The practice of seeing patients involved in motor vehicle accidents has earned a dubious reputation because of widespread issues involving insurance fraud. It is a practice that can be very lucrative for doctors and attorneys alike.
One of the more contentious issues surrounding the care of accident victims involves the treatment of patients in accidents that are considered to be in low speed collisions. For purposes of discussion, low speed collisions are those that occur below 20 mph.
Injuries after low speed collisions are contentious for a couple of reasons:
- Many of you have probably been involved in a minor accident and walked away without any pain, or had pain that resolved within a week.
- Low speed collisions tend to leave the vehicles relatively unscathed. Vehicular damage is a common criteria used to determine the severity of an accident.
Crash Severity Matters, but Not for Everyone
From a population point of view, the severity of the crash is generally related to the significance of the injury. If you have a higher speed crash, you are much more likely to have more severe injuries which makes sense.
However, that doesn’t mean that seemingly minor collisions will leave people injury-free. While most people will be fine, some people will experience substantial problems related to pain and loss of function from accidents as small as 8-9 mph.
Human beings are more than just blocks of bone and tissue assembled together like a machine. There are complex factors in a patient’s history that can make them more prone or resilient to auto injuries. These factors include:
- Previous history of injury
- Underlying pain syndromes (headache, arthritis, nerve damage)

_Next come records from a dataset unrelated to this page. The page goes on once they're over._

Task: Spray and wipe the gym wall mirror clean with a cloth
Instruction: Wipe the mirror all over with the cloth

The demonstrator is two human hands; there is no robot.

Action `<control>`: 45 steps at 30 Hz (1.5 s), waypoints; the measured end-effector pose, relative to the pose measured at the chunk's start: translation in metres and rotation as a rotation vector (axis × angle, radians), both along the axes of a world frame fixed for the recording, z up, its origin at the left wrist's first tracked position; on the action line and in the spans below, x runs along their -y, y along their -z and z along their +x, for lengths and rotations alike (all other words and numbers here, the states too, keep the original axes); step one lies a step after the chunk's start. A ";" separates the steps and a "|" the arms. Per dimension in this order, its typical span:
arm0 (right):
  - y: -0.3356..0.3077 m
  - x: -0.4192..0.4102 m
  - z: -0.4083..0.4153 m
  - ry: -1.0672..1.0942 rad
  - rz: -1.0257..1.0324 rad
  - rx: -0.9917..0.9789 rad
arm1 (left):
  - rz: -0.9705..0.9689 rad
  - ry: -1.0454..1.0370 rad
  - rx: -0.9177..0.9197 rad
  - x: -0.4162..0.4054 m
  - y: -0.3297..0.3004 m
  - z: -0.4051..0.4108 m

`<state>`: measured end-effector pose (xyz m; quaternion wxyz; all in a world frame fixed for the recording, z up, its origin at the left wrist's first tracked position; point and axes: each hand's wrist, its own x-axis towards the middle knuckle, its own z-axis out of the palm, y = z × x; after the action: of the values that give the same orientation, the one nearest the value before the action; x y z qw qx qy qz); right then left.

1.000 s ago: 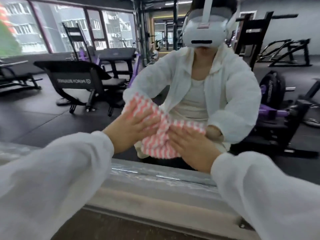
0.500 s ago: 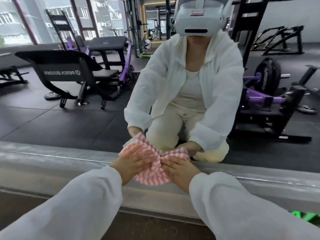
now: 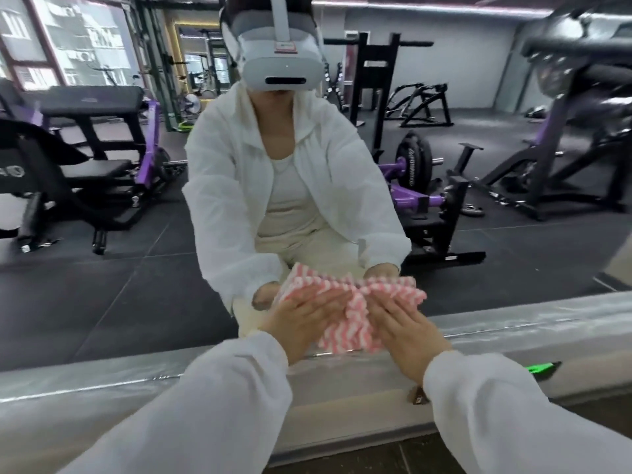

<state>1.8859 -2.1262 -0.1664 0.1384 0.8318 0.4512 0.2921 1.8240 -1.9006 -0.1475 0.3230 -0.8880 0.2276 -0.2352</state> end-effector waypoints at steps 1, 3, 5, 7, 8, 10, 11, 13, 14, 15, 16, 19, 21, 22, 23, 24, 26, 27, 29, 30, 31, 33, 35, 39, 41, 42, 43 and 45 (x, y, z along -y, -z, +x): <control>-0.016 -0.001 0.003 0.008 0.066 0.047 | -0.031 0.003 0.061 -0.005 -0.016 0.005; -0.053 -0.008 0.007 0.016 0.150 0.115 | -0.046 0.033 0.245 -0.013 -0.052 0.015; -0.096 -0.017 0.014 0.042 0.189 0.225 | -0.083 0.082 0.377 -0.015 -0.098 0.022; -0.144 -0.027 0.018 0.088 0.200 0.336 | -0.145 0.103 0.464 -0.014 -0.145 0.026; -0.169 -0.031 0.019 0.107 0.264 0.368 | -0.173 0.099 0.514 -0.013 -0.171 0.028; -0.221 -0.040 0.012 0.117 0.531 0.345 | -0.234 0.075 0.605 -0.006 -0.221 0.026; -0.245 -0.044 0.007 0.088 0.635 0.295 | -0.273 0.066 0.617 -0.003 -0.244 0.024; -0.282 -0.048 0.003 0.037 0.713 0.170 | -0.353 0.019 0.593 0.001 -0.279 0.023; -0.293 -0.049 0.004 0.019 0.724 0.149 | -0.386 0.024 0.606 0.001 -0.290 0.023; -0.298 -0.050 0.004 0.010 0.726 0.156 | -0.412 0.057 0.624 0.001 -0.295 0.024; -0.299 -0.050 0.005 0.009 0.712 0.166 | -0.423 0.111 0.658 0.003 -0.295 0.026; -0.271 -0.049 0.007 -0.013 0.677 0.170 | -0.384 0.204 0.677 0.004 -0.266 0.037; -0.237 -0.042 0.012 0.016 0.560 0.277 | -0.339 0.246 0.628 0.006 -0.232 0.038; -0.217 -0.037 0.015 0.081 0.426 0.307 | -0.315 0.257 0.590 0.006 -0.212 0.036; -0.195 -0.031 0.019 0.113 0.321 0.300 | -0.284 0.257 0.552 0.006 -0.191 0.034; -0.175 -0.021 0.023 0.107 0.268 0.267 | -0.245 0.255 0.524 0.005 -0.170 0.033; -0.136 -0.004 0.028 0.080 0.159 0.225 | -0.156 0.254 0.471 0.002 -0.132 0.031; -0.118 0.003 0.028 0.070 0.090 0.249 | -0.109 0.251 0.436 0.002 -0.116 0.029; -0.086 0.013 0.026 0.004 -0.016 0.265 | -0.018 0.240 0.360 0.001 -0.087 0.024; -0.072 0.015 0.024 -0.022 -0.060 0.245 | 0.024 0.227 0.327 -0.001 -0.073 0.021; -0.059 0.014 0.023 -0.038 -0.107 0.225 | 0.056 0.204 0.294 -0.003 -0.058 0.018; -0.038 0.008 0.020 -0.056 -0.209 0.159 | 0.091 0.158 0.219 -0.012 -0.031 0.012; -0.019 -0.002 0.017 -0.069 -0.301 0.092 | 0.120 0.110 0.151 -0.025 -0.006 0.002; 0.020 -0.018 0.017 -0.129 -0.418 0.081 | 0.188 -0.010 0.030 -0.035 0.028 -0.012; 0.031 -0.011 0.023 -0.165 -0.444 0.057 | 0.196 -0.032 -0.004 -0.023 0.043 -0.011; 0.029 -0.005 0.025 -0.157 -0.434 0.048 | 0.220 -0.032 0.001 -0.014 0.050 -0.008; 0.030 0.005 0.030 -0.167 -0.426 0.087 | 0.236 -0.040 0.008 -0.002 0.056 -0.003; 0.032 0.030 0.037 -0.185 -0.420 0.070 | 0.265 -0.065 -0.023 0.017 0.065 0.014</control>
<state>1.9229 -2.1557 -0.1983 0.2968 0.7292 0.5713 0.2320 1.8376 -1.9171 -0.2130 0.4424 -0.8470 0.2316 -0.1821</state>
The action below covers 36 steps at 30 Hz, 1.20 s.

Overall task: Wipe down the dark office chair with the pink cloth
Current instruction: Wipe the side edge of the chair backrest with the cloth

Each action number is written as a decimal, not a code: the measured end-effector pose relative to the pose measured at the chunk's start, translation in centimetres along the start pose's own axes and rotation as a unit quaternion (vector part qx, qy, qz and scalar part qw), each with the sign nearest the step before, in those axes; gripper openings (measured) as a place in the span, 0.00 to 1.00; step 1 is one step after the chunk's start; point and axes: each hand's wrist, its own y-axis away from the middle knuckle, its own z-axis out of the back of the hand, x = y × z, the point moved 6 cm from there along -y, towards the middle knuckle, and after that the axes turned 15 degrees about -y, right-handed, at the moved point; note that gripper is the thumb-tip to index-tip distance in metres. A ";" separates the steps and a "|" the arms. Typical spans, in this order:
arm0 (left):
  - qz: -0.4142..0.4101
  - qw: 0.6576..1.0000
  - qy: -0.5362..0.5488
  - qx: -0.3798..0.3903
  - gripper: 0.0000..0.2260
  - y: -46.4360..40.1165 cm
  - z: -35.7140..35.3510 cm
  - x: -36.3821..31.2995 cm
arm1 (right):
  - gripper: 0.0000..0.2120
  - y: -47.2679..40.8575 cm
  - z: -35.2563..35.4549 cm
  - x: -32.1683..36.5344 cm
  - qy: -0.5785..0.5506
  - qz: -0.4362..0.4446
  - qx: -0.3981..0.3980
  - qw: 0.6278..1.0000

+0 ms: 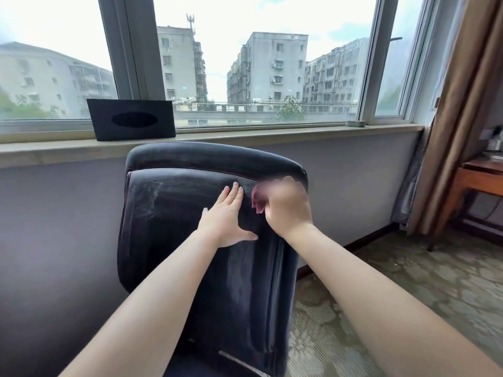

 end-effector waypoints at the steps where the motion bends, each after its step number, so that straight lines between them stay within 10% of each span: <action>1: 0.002 1.000 0.003 0.000 0.53 -0.2 -0.2 0.1 | 0.11 -0.5 -0.4 0.2 -0.001 0.004 0.007 1.000; 15: -0.011 1.000 -0.003 -0.010 0.54 0.0 -0.7 -0.1 | 0.21 3.2 2.2 -2.5 -0.009 0.089 -0.019 0.996; 36: 0.018 0.998 0.016 -0.057 0.54 -0.8 -1.7 2.1 | 0.09 -3.6 -3.9 1.4 0.024 0.118 0.084 0.989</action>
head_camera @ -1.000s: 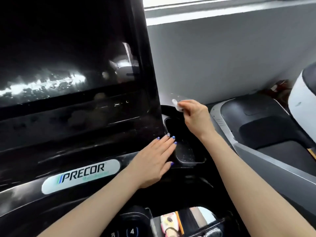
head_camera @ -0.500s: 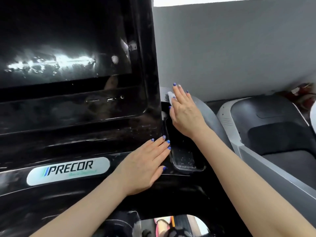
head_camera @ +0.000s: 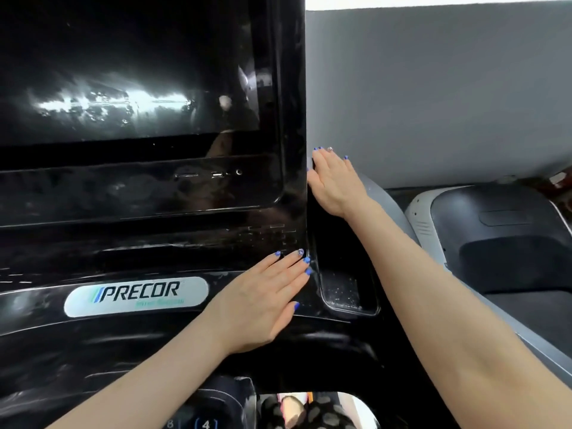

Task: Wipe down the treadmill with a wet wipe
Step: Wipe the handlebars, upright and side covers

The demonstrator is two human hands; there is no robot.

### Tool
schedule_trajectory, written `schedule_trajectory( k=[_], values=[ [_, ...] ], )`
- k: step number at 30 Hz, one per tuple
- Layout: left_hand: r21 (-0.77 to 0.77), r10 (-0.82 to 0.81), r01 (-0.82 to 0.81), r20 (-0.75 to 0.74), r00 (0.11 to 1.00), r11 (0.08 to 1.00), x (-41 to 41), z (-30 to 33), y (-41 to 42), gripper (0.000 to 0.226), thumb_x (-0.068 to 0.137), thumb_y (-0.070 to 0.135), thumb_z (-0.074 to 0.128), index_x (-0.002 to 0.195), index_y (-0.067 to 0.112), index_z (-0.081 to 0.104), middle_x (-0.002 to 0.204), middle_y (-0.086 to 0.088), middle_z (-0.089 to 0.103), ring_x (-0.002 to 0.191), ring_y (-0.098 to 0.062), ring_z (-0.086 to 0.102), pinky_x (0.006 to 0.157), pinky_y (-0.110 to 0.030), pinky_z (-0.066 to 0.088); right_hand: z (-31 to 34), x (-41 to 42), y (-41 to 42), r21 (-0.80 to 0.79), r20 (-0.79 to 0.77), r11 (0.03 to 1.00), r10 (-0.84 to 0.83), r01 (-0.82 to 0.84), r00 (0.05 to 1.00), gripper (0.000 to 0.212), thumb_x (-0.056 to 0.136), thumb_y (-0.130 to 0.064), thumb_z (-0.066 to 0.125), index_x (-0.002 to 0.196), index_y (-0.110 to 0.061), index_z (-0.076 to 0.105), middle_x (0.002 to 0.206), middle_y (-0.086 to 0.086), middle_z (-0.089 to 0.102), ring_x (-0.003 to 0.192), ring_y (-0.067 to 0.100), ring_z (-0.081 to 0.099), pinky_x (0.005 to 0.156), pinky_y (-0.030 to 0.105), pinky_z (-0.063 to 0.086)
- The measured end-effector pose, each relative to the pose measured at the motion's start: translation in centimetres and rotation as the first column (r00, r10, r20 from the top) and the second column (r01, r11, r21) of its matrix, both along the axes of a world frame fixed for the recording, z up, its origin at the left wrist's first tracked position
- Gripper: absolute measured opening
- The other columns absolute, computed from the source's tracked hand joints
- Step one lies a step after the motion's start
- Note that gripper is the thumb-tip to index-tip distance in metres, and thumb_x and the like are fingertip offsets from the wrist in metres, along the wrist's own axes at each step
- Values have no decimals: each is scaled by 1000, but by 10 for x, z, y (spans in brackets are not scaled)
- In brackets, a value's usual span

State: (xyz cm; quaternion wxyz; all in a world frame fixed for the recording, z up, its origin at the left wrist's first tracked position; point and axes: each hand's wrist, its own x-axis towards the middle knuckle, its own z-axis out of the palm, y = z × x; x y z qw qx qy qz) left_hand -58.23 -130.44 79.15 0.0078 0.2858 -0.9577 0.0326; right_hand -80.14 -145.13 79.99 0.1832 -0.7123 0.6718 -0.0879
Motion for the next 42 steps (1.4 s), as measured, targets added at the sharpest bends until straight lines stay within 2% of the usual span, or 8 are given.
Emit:
schedule_trajectory(
  k=[11,14,18,21,23,25,31,42],
  values=[
    [0,10,-10,13,1000,1000,1,3,2,55,102,37,34,146,10,52,156,-8,44,150,-23,32,123,-40,22,-16,-5,76,-83,72,993,-80,86,994,58,109,-25,30,160,-4,14,169,11,7,156,23,3,126,40,2],
    [0,9,-9,10,1000,1000,1,1,2,55,102,37,33,146,10,51,156,-8,44,150,-23,32,124,-40,22,-24,-12,83,-241,56,968,-56,68,997,55,106,-27,26,150,4,39,157,20,38,147,33,33,122,45,26],
    [1,4,-4,2,1000,1000,1,0,2,55,102,36,34,147,9,51,157,-9,43,150,-24,31,124,-41,22,-30,-16,68,-359,35,913,-197,196,980,39,98,-21,38,118,0,63,121,18,61,103,40,58,87,48,47],
    [16,0,0,-13,1000,1000,1,-2,2,54,102,36,35,147,9,50,157,-9,42,151,-24,31,124,-42,22,-32,-14,61,-340,-96,925,-216,172,972,41,99,-27,33,128,-6,53,134,15,52,122,37,51,101,47,32],
    [13,0,1,-22,1000,1000,0,-3,2,54,102,35,36,146,8,51,156,-10,44,150,-25,32,123,-42,23,-34,-12,60,-219,-222,963,-208,159,953,59,103,-37,16,153,-9,31,161,10,30,149,26,26,122,49,4],
    [10,-1,1,-43,999,1000,0,-2,1,54,101,34,37,144,7,54,154,-11,46,149,-26,35,121,-43,24,-32,-12,53,-126,-234,974,-211,186,949,63,106,-43,11,161,-13,12,169,2,8,156,17,5,120,51,-16],
    [23,9,-9,-37,999,1000,0,-2,2,54,100,34,37,145,7,53,155,-10,45,149,-25,33,120,-43,22,-28,-43,1,25,-205,949,-304,315,930,56,109,-35,15,153,-6,32,165,7,24,154,19,15,122,60,0],
    [22,9,-9,-34,999,1000,-1,0,3,55,101,35,33,145,7,53,154,-11,46,149,-25,34,121,-42,21,-34,-16,96,-82,-294,948,-318,308,901,70,102,-49,9,161,-11,3,170,6,-3,156,19,-4,123,50,-10]
  ],
)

- Physical strength/fitness
- Psychosocial factors (depression, anxiety)
- Expectations for recovery
When you combine these factors, along with the uncontrolled factor of chance/luck, then you have an explanation for why one person can walk away unscathed by a 50 mph crash with rollover, and why some can get rear ended at 10 mph and have chronic pain issues.
What Does the Evidence Say
Researchers tend to measure change of velocity and g-force to predict injury.
A paper by Castro et al suggest that the limit of harmlessness for rear end collisions occurs at velocity changes between 6-9mph which seems low enough. In cadaver and model studies, it is estimated that it takes as little as 9 g’s of force to create injury to the ligaments and soft tissues of the neck, with the 15-20 g range being the most predictive for ligament injuries.
While these studies looked at whiplash as a consequence of ligament and muscle damage, the truth is that accidents can also damage the central nervous system. In a similar fashion that hard hits in football can injure brain and spinal cord tissues, the same can be said for auto-accidents.
Contact to the shoulder, head, and neck may not produce obvious signs of tissue damage, but the impact can be enough to create axonal injury along the central structures of the nervous system. Studies on young football players who played a full season of tackle football have been shown to display signs of axonal injury even in the absence of a diagnosed concussion. [Source]
In fact, there is a growing number of studies that suggest that the effects of persistent whiplash symptoms and mild traumatic brain injuries(mTBI) like concussion share similar pathophysiology. [Source, Source, Source]
If that’s the case, then treatment strategies used for whiplash injuries may be useful in the management of specific types of concussions.
When It Doubt, Get Checked Out
Just because you’ve had a low-impact collision doesn’t mean that you can’t get hurt. Especially if you are someone who has a history of neck pain or headaches already, you are likely more susceptible to a neck injury even if the collision seems minor.
If you’ve had a minor collision and you have a new onset of neck symptoms, it’s okay to go and get evaluated by a doctor to see if some conservative therapy can help you.